> **COLLECTED MATERIAL**:
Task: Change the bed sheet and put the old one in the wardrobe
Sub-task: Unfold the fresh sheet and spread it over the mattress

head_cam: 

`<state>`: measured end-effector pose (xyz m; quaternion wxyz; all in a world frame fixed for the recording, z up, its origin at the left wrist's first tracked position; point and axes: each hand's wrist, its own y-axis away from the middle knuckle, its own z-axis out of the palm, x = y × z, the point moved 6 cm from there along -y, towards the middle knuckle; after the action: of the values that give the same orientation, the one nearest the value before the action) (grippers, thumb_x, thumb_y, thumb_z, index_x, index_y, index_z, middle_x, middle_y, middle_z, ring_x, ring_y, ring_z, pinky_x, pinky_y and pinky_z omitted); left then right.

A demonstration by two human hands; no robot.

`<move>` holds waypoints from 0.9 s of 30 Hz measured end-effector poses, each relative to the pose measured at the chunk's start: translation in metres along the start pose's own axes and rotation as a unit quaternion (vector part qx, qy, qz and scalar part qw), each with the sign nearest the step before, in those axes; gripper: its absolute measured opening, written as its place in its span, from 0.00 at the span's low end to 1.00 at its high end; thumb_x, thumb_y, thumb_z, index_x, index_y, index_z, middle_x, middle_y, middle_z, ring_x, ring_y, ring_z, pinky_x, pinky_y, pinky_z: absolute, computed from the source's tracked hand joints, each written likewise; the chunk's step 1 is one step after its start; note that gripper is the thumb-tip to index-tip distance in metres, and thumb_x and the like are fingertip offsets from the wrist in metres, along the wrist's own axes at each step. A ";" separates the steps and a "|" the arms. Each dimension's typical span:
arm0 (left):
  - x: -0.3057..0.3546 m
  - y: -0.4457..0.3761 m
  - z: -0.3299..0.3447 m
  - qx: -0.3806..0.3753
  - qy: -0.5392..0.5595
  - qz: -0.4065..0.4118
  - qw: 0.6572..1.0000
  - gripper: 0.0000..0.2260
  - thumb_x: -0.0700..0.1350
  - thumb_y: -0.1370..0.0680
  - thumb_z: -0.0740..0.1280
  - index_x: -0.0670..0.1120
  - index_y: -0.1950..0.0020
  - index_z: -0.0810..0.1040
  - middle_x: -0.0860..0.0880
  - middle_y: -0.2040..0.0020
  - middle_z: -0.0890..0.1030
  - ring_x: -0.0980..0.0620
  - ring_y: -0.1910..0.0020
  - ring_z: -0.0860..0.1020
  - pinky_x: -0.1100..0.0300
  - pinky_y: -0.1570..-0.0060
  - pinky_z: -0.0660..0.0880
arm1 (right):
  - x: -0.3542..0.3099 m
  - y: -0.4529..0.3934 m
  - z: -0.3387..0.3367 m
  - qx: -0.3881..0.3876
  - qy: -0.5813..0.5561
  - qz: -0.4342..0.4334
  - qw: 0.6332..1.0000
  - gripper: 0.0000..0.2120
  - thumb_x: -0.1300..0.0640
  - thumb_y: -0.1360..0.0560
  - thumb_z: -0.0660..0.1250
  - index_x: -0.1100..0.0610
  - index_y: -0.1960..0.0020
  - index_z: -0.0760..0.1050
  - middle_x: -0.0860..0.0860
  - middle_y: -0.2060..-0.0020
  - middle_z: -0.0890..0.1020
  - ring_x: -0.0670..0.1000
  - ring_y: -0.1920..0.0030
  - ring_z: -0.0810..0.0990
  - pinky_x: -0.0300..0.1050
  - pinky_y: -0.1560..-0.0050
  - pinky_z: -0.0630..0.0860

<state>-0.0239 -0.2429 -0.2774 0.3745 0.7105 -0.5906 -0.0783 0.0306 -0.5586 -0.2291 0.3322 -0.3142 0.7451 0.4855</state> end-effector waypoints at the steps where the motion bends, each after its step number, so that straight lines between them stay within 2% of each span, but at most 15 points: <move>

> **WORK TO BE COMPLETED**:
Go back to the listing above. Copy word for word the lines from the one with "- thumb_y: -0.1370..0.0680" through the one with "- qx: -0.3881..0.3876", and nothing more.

> **TASK ANSWER**:
  - thumb_y: -0.1370..0.0680
  - thumb_z: -0.0740..0.1280
  - index_x: -0.0670..0.1120
  - index_y: -0.1950..0.0020
  - index_z: -0.0810..0.1040
  - middle_x: -0.0860..0.0880
  - middle_y: -0.2040..0.0020
  - middle_z: -0.0890..0.1030
  - ring_x: -0.0980..0.0620
  - ring_y: -0.1910..0.0020
  - ring_z: -0.0860..0.1020
  - pinky_x: -0.1100..0.0300
  - pinky_y: -0.1570..-0.0060
  - pinky_z: -0.0660..0.0880
arm1 (right):
  - x: -0.3542..0.3099 m
  - y: -0.4529..0.3934 m
  - z: -0.3387..0.3367 m
  - qx: -0.3881..0.3876

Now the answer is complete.